One of the things that makes this book so powerful is Walker’s passion for and devotion to sleep research. Indeed, the science provided in this book is formidable and comprehensive. Walker leaves no stone unturned. Yet despite his passion he remains an objective and critical thinker. Walker makes no leaps of logic that do not have the data to get him there. He let’s you know where he thinks the research is leading but is careful to note when it’s only a theory or hunch.
The book is written such that any chapter stands alone and can be read out of sequence. That said, I find that chapters 1-3 are fundamental to setting the stage for the evolutionary necessity of, and the critical biological mechanisms of sleep. I encourage the reader to read these chapters first and then pick and chose as you like. The book is arranged in four main parts. Part 1 is dedicated to explaining the biological role of sleep. Part 2 explores all that is good and nurturing about healthy sleep and all that is bad and even life threatening about sleep deprivation. Part 3 explores the role of dreams in sleep. Part four is dedicated to the exploration of sleep disorders which I have a hunch many of you will be drawn to. Pro tip – sleeping pills are no substitute for real sleep. Walker goes to lengths explaining this as well as powerfully advocating non-drug therapies instead.
Walker drives home the point that our society is painfully, dreadfully, pathologically sleep deprived. He calls it an epidemic that is the greatest public health challenge we face in the twenty-first century in developed nations and offers a new vision for the role of sleep going forward.
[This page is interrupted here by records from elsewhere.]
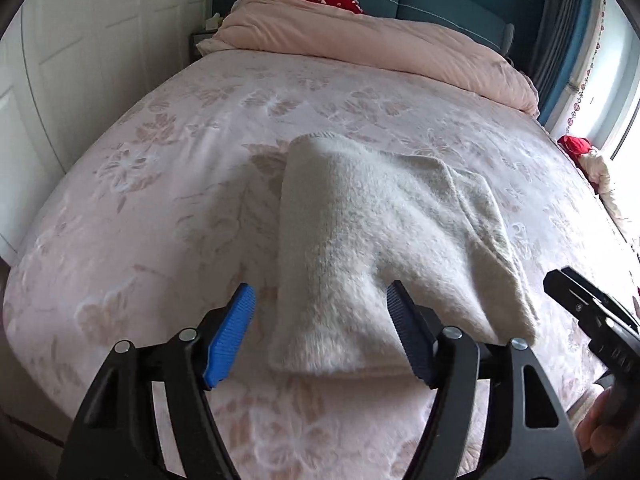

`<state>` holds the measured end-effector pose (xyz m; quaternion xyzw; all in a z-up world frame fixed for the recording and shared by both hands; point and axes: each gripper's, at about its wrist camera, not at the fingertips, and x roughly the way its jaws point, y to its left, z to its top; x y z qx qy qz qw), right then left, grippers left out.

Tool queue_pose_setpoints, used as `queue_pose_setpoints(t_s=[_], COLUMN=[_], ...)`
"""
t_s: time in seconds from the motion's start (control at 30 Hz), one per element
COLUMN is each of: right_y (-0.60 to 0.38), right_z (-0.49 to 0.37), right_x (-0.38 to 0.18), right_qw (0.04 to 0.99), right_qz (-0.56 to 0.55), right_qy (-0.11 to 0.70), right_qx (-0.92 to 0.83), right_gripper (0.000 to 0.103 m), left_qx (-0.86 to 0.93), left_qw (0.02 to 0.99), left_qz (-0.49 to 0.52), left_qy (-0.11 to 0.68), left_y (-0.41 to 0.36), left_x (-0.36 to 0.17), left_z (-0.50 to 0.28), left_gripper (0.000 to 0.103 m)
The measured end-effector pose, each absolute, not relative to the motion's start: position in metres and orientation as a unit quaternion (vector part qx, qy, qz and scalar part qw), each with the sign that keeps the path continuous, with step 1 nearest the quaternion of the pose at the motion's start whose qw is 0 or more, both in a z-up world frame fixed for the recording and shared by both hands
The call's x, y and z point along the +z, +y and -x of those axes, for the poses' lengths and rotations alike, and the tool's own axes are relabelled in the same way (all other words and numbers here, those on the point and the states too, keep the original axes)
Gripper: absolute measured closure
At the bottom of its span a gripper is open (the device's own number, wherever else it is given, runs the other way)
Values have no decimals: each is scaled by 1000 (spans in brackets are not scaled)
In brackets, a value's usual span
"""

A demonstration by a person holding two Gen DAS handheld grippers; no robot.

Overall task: Fold small clothes
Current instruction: 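Lower the folded sweater onto the bed and open both tools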

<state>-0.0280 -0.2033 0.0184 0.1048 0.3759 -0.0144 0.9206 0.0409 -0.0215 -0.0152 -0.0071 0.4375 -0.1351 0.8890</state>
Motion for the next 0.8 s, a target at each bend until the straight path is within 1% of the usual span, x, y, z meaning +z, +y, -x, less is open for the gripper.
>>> queue_pose_setpoints(t_s=[0.03,0.07,0.17,0.23,0.3,0.4,0.43,0.5,0.57,0.6,0.67,0.8], right_y=[-198,-192,-192,-192,-194,-200,-198,-205,-211,-215,-224,-238], right_z=[24,14,-9,-6,2,25,29,45,64,71,86,99], right_x=[16,2,-60,-53,-29,11,18,36,50,54,57,48], right_qw=[919,910,872,880,883,903,906,913,919,921,923,917], right_qz=[-85,-66,-67,-61,-84,-102,-101,-104,-108,-107,-107,-123], right_qy=[386,409,485,470,462,418,410,393,377,372,363,373], right_qx=[-12,-12,-13,-13,-8,-5,-7,-20,-41,-53,-67,-69], right_gripper=[84,88,88,86,86,83,82,73,52,50,49,46], left_qx=[-129,-122,-104,-103,-105,-101,-101,-101,-101,-100,-102,-96], left_qw=[888,889,888,886,889,894,895,898,900,902,903,908], left_qz=[2,-2,-12,-7,-9,-24,-26,-27,-24,-22,-21,-29], left_qy=[441,442,448,452,446,435,433,428,422,420,416,407], left_y=[-23,-23,-25,-24,-25,-29,-30,-32,-33,-34,-37,-42], left_x=[-15,-15,-17,-14,-6,4,7,13,20,24,28,29], left_z=[-37,-36,-31,-27,-20,-10,-7,0,8,13,20,31], left_gripper=[36,36,36,36,36,36,36,36,36,36,36,31])
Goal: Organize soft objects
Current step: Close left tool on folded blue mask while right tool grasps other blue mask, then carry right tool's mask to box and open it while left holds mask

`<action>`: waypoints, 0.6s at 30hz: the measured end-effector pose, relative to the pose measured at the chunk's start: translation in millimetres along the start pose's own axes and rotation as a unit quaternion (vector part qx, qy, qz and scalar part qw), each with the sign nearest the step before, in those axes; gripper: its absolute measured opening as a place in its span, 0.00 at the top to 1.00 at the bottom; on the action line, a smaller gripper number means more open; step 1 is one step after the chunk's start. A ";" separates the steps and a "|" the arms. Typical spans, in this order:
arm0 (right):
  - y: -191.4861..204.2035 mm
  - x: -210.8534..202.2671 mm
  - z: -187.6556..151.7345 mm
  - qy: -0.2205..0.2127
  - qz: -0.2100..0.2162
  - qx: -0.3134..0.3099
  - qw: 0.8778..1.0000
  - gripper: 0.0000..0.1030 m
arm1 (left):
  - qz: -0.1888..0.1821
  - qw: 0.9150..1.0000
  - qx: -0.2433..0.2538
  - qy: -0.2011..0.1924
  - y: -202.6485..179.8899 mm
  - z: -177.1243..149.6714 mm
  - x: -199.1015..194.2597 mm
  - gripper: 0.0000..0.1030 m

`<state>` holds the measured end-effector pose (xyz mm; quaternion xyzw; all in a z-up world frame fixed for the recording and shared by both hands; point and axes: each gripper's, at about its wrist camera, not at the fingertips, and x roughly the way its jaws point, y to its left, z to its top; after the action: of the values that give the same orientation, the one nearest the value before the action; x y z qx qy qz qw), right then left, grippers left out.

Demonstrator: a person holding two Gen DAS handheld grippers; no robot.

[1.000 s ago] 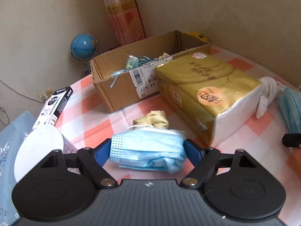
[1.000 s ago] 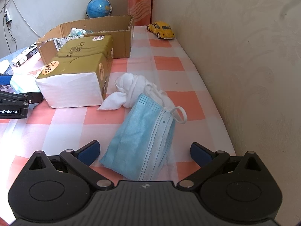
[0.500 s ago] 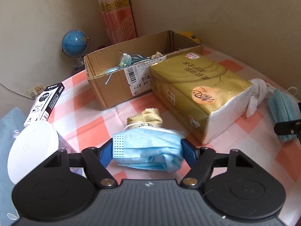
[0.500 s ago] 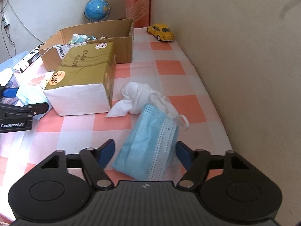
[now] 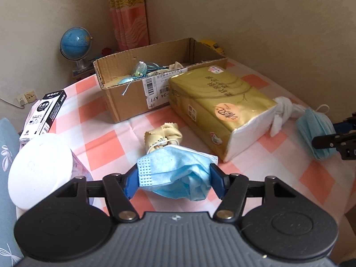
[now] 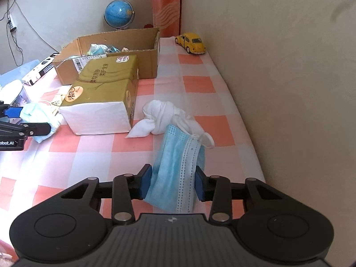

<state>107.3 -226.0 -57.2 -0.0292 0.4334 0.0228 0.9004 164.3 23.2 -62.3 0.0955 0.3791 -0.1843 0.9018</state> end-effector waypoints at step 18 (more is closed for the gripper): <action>-3.1 -38.7 1.6 -0.039 0.019 -0.020 0.999 0.57 | -0.038 0.999 0.015 -0.023 -15.1 2.5 -51.8 0.38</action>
<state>84.6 -229.6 -25.9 -0.0382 0.3975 0.0502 0.9154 126.4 22.1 -23.8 0.0902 0.3589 -0.2259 0.9011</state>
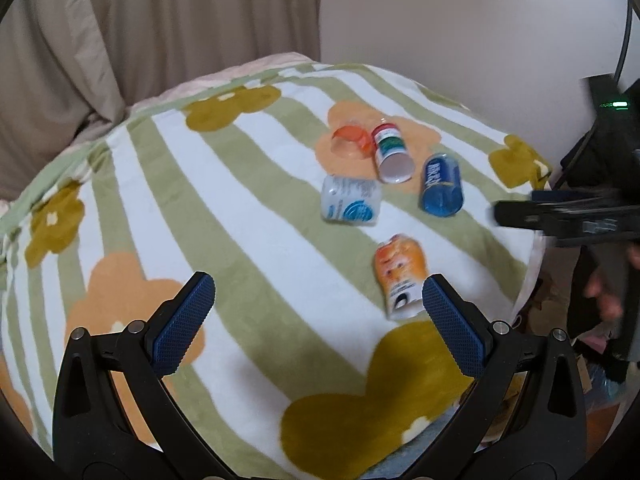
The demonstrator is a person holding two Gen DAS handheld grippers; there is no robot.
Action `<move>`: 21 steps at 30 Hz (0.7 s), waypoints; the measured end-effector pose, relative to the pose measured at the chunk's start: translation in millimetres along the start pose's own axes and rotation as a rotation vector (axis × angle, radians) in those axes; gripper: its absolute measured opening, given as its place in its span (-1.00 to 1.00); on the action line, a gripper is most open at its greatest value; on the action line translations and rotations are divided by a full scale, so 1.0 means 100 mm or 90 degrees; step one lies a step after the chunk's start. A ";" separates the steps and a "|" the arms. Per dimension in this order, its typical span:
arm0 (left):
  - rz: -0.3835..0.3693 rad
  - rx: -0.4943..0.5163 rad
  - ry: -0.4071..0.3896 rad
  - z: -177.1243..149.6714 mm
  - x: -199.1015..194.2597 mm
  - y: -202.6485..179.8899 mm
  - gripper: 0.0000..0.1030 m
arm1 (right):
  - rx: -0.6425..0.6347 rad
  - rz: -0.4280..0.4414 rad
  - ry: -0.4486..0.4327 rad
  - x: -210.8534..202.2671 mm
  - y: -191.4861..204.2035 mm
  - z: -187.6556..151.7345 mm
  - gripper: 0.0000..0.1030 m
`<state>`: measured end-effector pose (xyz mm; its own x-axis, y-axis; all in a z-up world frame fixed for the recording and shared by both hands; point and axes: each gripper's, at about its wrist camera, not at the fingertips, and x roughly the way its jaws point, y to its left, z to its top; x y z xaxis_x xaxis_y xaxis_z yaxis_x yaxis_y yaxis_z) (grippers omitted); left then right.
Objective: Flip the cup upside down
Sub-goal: 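Move the left gripper to the orange bottle and close around it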
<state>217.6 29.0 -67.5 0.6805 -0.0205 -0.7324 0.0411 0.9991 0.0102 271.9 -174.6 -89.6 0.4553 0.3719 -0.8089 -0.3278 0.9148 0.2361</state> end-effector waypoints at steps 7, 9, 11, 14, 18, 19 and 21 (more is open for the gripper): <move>-0.049 -0.011 0.013 0.27 0.12 -0.51 0.99 | -0.053 -0.091 -0.122 -0.82 -0.13 -0.23 1.00; -0.058 -0.018 0.047 0.34 0.29 -0.64 0.99 | -0.050 -0.075 -0.123 -0.92 -0.19 -0.33 1.00; -0.059 -0.030 0.100 0.42 0.53 -0.71 0.99 | -0.048 -0.070 -0.119 -0.95 -0.24 -0.39 1.00; -0.059 -0.040 0.182 0.48 0.92 -0.75 0.99 | -0.049 -0.062 -0.115 -0.95 -0.29 -0.49 1.00; -0.038 -0.042 0.284 0.41 1.42 -0.77 0.90 | -0.041 -0.037 -0.112 -0.88 -0.39 -0.60 1.00; -0.042 -0.048 0.311 0.37 1.55 -0.76 0.86 | -0.039 -0.033 -0.109 -0.85 -0.40 -0.63 1.00; -0.052 -0.066 0.342 0.32 1.72 -0.73 0.76 | -0.035 -0.025 -0.102 -0.77 -0.43 -0.64 1.00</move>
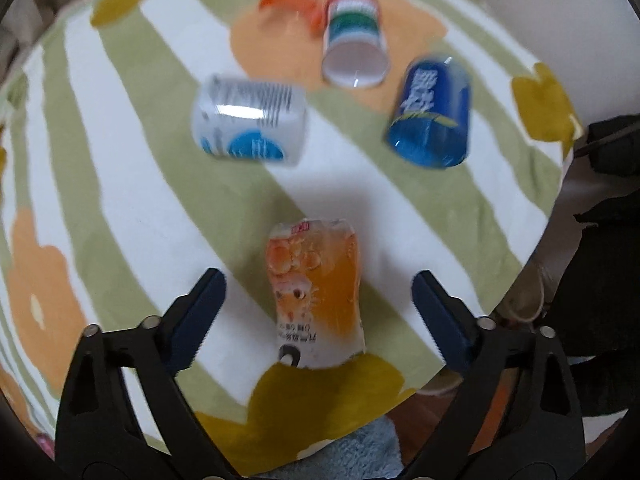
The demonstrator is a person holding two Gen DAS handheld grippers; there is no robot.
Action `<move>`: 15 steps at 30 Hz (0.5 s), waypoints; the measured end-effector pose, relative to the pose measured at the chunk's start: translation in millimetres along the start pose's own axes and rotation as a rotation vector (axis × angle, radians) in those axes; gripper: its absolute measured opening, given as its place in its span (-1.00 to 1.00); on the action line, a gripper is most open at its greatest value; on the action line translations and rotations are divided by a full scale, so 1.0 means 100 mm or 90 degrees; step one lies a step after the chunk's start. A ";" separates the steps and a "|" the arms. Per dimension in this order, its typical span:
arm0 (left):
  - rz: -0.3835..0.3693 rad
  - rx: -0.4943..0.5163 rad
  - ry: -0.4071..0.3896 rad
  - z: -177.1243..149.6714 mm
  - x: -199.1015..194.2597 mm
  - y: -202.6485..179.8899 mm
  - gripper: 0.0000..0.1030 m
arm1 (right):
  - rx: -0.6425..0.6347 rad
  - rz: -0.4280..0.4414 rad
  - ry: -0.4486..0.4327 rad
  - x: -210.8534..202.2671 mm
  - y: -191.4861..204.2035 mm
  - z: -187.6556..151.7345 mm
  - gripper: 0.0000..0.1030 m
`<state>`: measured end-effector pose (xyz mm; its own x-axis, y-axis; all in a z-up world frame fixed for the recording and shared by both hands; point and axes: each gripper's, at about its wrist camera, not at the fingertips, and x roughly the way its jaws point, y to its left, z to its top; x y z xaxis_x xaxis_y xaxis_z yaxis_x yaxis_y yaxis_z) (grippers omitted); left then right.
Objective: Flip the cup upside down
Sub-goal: 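Move the left gripper to the orange bottle and close around it, then lift and rotate the orange bottle with the left gripper, lower it onto the blanket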
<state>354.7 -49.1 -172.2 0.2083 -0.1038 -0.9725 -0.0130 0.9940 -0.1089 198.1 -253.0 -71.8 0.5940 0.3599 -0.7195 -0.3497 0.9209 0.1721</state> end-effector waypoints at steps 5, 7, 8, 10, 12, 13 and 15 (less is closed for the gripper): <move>-0.023 -0.026 0.044 0.10 0.31 0.11 0.57 | 0.005 0.016 0.019 0.20 -0.05 -0.04 1.00; -0.024 -0.026 0.056 0.12 0.38 0.12 0.53 | 0.006 0.019 0.024 0.26 -0.08 -0.04 1.00; -0.022 -0.026 0.060 0.13 0.41 0.12 0.50 | 0.008 0.021 0.027 0.29 -0.08 -0.03 1.00; -0.018 -0.027 0.069 0.14 0.48 0.15 0.38 | 0.012 0.027 0.030 0.34 -0.10 -0.03 1.00; -0.030 -0.033 0.075 0.14 0.53 0.19 0.13 | 0.015 0.029 0.033 0.38 -0.11 -0.03 1.00; -0.034 -0.036 0.073 0.13 0.53 0.20 0.13 | 0.016 0.030 0.034 0.39 -0.12 -0.03 1.00; -0.044 -0.032 0.060 0.12 0.49 0.23 0.13 | 0.021 0.031 0.037 0.41 -0.13 -0.04 1.00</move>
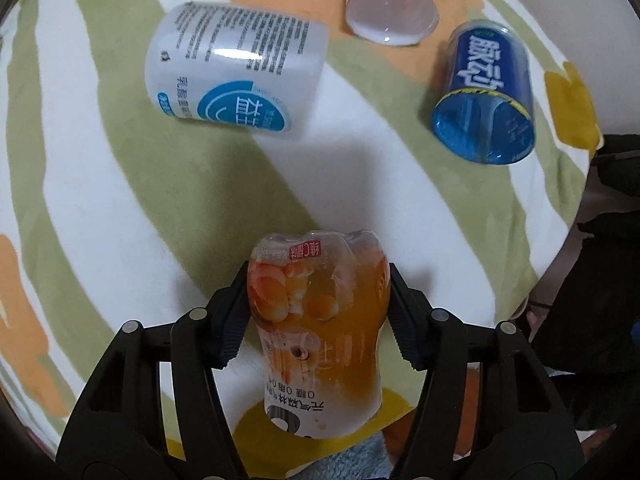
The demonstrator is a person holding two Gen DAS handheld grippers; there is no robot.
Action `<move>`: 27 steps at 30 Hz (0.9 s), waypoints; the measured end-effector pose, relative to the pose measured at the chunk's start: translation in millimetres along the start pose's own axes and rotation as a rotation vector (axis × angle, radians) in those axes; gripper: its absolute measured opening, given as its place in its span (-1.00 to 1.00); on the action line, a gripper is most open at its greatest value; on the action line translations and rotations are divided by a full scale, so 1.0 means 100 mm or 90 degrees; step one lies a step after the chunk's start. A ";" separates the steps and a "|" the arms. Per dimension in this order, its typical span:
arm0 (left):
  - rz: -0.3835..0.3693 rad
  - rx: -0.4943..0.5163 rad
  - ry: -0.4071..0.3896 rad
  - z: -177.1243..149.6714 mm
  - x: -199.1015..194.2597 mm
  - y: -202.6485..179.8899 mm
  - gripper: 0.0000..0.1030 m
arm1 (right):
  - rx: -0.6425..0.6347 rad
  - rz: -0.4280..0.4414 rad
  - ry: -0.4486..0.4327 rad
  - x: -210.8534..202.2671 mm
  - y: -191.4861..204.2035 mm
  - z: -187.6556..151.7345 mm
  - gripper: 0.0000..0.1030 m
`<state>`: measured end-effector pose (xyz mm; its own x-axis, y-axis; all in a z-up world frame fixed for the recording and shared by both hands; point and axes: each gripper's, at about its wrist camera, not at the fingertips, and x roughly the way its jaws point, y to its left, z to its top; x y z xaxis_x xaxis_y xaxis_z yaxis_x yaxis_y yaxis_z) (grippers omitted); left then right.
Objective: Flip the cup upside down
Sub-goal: 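Lift and rotate the orange bottle with the left gripper, lower it onto the blanket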
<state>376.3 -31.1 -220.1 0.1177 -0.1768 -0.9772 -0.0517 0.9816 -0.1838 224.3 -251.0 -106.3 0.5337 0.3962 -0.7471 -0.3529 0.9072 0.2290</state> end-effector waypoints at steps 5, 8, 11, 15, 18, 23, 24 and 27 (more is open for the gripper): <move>-0.035 0.061 -0.154 -0.19 -0.47 0.03 0.13 | 0.014 0.018 -0.002 -0.01 -0.02 -0.04 1.00; -0.010 0.123 -0.276 -0.42 -0.56 0.06 0.13 | 0.021 0.014 -0.012 -0.01 0.01 -0.08 1.00; -0.056 0.117 -0.377 -0.59 -0.47 0.19 0.13 | 0.014 0.006 -0.005 0.08 0.11 -0.10 1.00; -0.078 0.092 -0.463 -0.66 -0.39 0.23 0.13 | 0.019 0.022 0.004 0.17 0.21 -0.14 1.00; -0.064 0.096 -0.455 -0.65 -0.29 0.19 0.13 | 0.024 0.029 0.013 0.21 0.24 -0.17 1.00; -0.062 0.113 -0.415 -0.80 -0.35 0.20 0.13 | 0.019 0.025 0.018 0.20 0.26 -0.23 1.00; -0.059 0.115 -0.402 -0.83 -0.37 0.20 0.13 | 0.021 0.027 0.018 0.20 0.25 -0.24 1.00; -0.040 0.128 -0.357 -0.90 -0.41 0.17 0.13 | 0.026 0.033 0.020 0.21 0.26 -0.26 1.00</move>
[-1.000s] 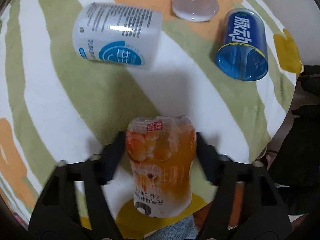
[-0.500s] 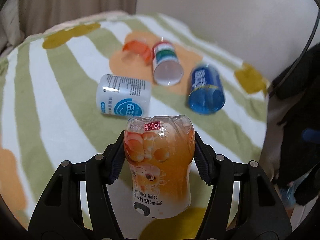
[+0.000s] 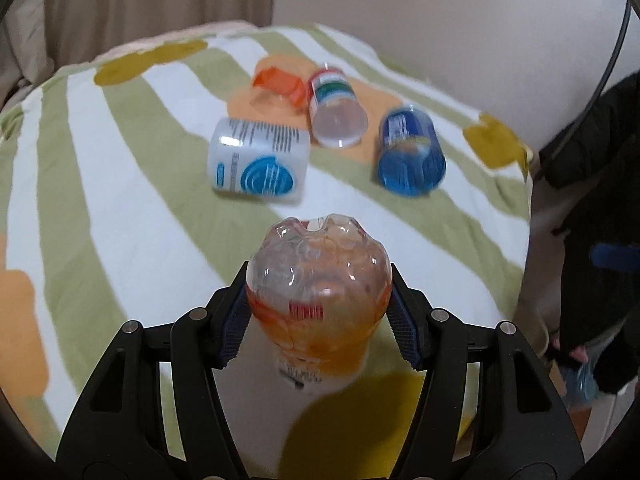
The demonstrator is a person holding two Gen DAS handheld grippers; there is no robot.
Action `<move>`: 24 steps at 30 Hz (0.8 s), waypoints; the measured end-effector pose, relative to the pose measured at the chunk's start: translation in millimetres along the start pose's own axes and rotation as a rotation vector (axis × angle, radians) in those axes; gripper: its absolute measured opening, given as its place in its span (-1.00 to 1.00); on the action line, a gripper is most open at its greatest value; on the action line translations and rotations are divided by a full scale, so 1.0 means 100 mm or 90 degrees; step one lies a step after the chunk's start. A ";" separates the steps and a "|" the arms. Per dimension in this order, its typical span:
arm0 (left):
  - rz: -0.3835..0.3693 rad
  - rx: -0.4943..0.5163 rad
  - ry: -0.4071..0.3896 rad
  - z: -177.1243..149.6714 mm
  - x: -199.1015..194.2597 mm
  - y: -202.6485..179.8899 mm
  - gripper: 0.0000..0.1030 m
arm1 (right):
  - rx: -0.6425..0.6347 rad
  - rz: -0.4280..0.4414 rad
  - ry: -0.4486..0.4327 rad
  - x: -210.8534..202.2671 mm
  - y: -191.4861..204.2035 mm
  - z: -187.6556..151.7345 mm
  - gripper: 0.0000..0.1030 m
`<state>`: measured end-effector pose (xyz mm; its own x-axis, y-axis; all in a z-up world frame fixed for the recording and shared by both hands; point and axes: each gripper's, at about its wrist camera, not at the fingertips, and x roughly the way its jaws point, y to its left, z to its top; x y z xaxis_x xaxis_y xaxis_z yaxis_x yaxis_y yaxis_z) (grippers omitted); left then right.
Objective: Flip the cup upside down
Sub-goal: 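Lift and rotate the orange bottle with the left gripper, lower it onto the blanket, then open the left gripper and withdraw from the standing orange bottle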
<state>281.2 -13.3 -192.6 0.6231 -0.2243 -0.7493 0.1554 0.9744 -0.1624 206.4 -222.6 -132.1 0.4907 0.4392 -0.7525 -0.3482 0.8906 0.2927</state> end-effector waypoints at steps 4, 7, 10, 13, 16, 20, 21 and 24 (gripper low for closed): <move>0.019 0.025 -0.007 -0.04 -0.08 -0.07 0.13 | 0.001 0.006 0.003 0.03 0.04 -0.02 1.00; 0.018 0.025 -0.044 -0.05 -0.07 -0.11 0.13 | 0.000 0.008 0.002 0.02 0.07 -0.03 1.00; 0.023 0.019 -0.036 -0.10 0.00 -0.12 0.13 | -0.003 0.007 0.002 0.00 0.10 -0.03 1.00; 0.032 0.025 -0.039 -0.11 -0.03 -0.16 0.13 | -0.007 -0.001 0.000 -0.01 0.11 -0.04 1.00; 0.042 0.019 -0.021 -0.09 -0.01 -0.16 0.29 | -0.010 -0.005 -0.003 -0.02 0.11 -0.05 1.00; 0.057 0.008 -0.024 -0.07 -0.03 -0.13 0.85 | -0.011 -0.006 -0.004 -0.02 0.11 -0.05 1.00; 0.052 0.005 -0.025 -0.07 -0.05 -0.12 0.85 | -0.011 -0.005 -0.003 -0.02 0.11 -0.05 1.00; 0.052 0.009 -0.022 -0.07 -0.07 -0.12 0.85 | -0.013 -0.005 0.000 -0.01 0.11 -0.04 1.00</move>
<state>269.6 -22.8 -189.8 0.6600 -0.1446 -0.7372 0.1132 0.9892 -0.0927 199.0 -214.2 -130.5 0.4932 0.4316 -0.7553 -0.3599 0.8917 0.2746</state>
That said, as seriously as he treats the subject the best thing about Walker’s writing is that it is engaging and playful, even reverent. His love and devotion to the topic shines through in every sentence. He truly wants us to comprehend and internalize that plentiful sleep is the holy grail for a foundation of good health and high level functioning.
In 1990, Don Mallonee finished his MS thesis titled Comparison and Contrasting of the Mechanistic and Holistic Paradigms of Science: Implications for Health Science And Health Education Research. The purpose of that work was to elevate the importance of epistemological concerns when designing instruments for the investigation into holistic aspects of health. For example, it’s hard to study, let alone design a virtuous instrument to research the spiritual dimensions of health from an epistemological paradigm that is reductionist. Upon receiving his MS, he set out for California where he began a career in the biotechnology industry. He started out doing research on metabolic signaling in E.coli genetically engineered to express human proteins. From there he moved on to process development operations; scaling technologies for large scale cell expression and then on to manufacturing operations development. Currently he is a business development professional in the biopharma industry who remains keenly interested in the philosophy of health science. This essay has not been reviewed by industry peers. His intention is to provide philosophical, theoretical observations that hopefully contribute to a broader discussion of what, in his view, can only be described as a bio-socio-spiritual public health crisis.